*EXERCISE AIM*
Please repeat only these lines, exactly: the one containing "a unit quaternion" and all that come after it in the material.

*TASK INPUTS*

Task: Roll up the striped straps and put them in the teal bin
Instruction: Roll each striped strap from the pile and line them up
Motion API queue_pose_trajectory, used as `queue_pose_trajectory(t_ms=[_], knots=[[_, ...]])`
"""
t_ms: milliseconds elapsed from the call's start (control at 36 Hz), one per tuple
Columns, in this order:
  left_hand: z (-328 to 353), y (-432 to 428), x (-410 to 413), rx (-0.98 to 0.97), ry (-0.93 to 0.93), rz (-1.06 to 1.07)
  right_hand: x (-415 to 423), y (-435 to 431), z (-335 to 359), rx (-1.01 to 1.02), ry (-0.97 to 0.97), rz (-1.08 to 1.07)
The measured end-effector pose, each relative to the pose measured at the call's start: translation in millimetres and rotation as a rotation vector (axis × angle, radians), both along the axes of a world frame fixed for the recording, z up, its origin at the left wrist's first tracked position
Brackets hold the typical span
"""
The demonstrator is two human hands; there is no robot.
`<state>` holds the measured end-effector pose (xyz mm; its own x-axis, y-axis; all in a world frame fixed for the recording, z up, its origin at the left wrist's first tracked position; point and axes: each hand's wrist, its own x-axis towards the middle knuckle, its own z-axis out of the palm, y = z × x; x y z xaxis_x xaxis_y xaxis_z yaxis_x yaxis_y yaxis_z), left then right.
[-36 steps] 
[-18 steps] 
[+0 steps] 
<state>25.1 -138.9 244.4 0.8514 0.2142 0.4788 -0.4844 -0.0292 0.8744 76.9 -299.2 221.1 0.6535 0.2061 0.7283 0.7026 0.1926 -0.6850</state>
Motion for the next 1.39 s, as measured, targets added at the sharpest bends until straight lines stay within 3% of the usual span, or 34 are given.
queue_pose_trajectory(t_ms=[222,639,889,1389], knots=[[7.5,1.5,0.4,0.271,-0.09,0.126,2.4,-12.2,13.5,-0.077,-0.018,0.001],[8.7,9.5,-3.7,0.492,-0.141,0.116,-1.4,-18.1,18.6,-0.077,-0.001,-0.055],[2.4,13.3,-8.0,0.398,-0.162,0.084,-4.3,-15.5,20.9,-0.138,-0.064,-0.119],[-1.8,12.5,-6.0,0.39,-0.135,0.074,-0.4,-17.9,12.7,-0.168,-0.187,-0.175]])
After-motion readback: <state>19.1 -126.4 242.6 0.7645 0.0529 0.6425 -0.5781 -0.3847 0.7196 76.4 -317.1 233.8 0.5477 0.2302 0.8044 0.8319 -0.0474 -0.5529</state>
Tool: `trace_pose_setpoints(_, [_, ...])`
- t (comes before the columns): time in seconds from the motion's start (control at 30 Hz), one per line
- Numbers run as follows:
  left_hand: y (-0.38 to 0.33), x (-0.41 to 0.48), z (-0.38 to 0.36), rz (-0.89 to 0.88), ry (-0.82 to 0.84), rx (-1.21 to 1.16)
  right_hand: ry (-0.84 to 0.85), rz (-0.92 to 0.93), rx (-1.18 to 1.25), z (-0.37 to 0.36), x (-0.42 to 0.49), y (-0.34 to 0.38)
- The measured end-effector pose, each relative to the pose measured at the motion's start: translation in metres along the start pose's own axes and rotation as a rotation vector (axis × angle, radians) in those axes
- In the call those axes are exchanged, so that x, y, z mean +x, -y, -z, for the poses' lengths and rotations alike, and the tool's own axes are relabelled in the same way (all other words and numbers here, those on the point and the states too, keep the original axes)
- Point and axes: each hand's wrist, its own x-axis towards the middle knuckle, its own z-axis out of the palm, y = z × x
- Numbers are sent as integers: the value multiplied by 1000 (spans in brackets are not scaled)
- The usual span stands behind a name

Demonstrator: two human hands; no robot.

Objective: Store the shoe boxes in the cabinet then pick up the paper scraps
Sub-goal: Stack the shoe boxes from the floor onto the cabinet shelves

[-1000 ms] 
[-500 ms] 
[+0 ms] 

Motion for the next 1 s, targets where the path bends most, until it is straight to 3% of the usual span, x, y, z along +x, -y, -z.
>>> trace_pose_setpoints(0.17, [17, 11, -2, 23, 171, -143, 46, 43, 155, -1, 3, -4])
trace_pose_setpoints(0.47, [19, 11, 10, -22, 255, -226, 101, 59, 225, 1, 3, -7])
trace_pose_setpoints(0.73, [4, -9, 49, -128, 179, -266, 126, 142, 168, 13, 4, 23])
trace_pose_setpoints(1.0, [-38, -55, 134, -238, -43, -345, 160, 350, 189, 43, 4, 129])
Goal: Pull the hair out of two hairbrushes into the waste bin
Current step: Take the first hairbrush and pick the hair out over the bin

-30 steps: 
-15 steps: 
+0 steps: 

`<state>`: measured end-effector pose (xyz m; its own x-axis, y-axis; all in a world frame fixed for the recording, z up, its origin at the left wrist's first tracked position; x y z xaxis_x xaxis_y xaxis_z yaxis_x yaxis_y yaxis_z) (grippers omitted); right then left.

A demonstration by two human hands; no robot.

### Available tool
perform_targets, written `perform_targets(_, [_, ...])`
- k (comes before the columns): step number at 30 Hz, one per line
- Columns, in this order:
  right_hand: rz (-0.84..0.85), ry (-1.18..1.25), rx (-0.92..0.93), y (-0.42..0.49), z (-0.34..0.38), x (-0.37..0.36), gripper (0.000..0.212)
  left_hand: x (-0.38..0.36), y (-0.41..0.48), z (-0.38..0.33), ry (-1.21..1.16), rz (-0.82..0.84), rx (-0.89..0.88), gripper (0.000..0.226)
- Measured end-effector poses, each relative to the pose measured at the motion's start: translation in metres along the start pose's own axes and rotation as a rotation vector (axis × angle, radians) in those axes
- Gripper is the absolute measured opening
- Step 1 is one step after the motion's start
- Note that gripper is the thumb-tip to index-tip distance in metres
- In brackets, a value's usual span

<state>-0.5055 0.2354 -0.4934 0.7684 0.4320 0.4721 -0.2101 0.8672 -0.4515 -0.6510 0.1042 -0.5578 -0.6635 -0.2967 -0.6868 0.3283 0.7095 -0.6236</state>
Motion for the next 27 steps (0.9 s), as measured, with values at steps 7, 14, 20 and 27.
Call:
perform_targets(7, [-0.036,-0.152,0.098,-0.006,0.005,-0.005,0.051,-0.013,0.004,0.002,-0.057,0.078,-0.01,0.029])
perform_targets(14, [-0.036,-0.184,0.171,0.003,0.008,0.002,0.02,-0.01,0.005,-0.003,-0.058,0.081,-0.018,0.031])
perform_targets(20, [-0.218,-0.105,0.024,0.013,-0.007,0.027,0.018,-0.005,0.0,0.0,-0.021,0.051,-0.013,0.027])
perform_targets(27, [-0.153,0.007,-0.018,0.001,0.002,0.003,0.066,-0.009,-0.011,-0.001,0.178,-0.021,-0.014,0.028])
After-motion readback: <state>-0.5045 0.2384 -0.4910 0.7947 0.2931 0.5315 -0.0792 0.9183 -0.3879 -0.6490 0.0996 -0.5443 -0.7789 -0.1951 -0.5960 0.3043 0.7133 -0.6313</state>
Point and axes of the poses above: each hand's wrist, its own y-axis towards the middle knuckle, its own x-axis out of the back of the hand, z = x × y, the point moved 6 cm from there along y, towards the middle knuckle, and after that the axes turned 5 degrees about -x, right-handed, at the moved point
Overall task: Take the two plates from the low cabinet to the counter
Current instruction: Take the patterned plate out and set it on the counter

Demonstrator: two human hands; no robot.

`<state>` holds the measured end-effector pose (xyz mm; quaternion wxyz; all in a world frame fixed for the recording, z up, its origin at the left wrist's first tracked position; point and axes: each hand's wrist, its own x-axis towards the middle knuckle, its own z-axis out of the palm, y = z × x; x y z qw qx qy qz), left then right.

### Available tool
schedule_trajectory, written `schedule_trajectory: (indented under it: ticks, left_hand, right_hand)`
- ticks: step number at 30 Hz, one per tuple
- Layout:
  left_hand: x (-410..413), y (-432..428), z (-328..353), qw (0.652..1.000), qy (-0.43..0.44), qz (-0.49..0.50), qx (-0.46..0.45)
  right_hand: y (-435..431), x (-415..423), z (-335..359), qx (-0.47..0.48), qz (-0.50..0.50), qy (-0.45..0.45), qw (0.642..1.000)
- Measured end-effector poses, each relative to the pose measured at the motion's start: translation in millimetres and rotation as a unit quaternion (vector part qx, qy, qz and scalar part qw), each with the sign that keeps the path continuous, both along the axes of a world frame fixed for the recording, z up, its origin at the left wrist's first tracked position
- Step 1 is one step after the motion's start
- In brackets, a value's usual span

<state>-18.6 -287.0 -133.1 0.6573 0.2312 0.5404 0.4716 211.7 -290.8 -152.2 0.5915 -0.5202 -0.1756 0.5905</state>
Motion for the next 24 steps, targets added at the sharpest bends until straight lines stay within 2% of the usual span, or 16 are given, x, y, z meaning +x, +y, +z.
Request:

*ANSWER SPACE*
- Measured end-effector poses, each relative to the pose measured at the motion's start: translation in millimetres and rotation as a unit quaternion (vector part qx, qy, qz and scalar part qw), each with the sign that keeps the path continuous, both along the axes of a world frame fixed for the recording, z up, its origin at the left wrist's first tracked position
- Step 1 is one step after the motion's start
- In brackets, a value's usual span

<state>-18.6 -287.0 -133.1 0.6573 0.2312 0.5404 0.4716 211.7 -290.8 -152.2 0.5915 -0.5202 -0.1756 0.5905</state>
Motion for the next 24 steps, targets added at the sharpest bends until straight lines stay within 2% of the usual span, or 16 are given, x, y, z meaning +x, +y, +z.
Request:

Output for this exercise is now complete.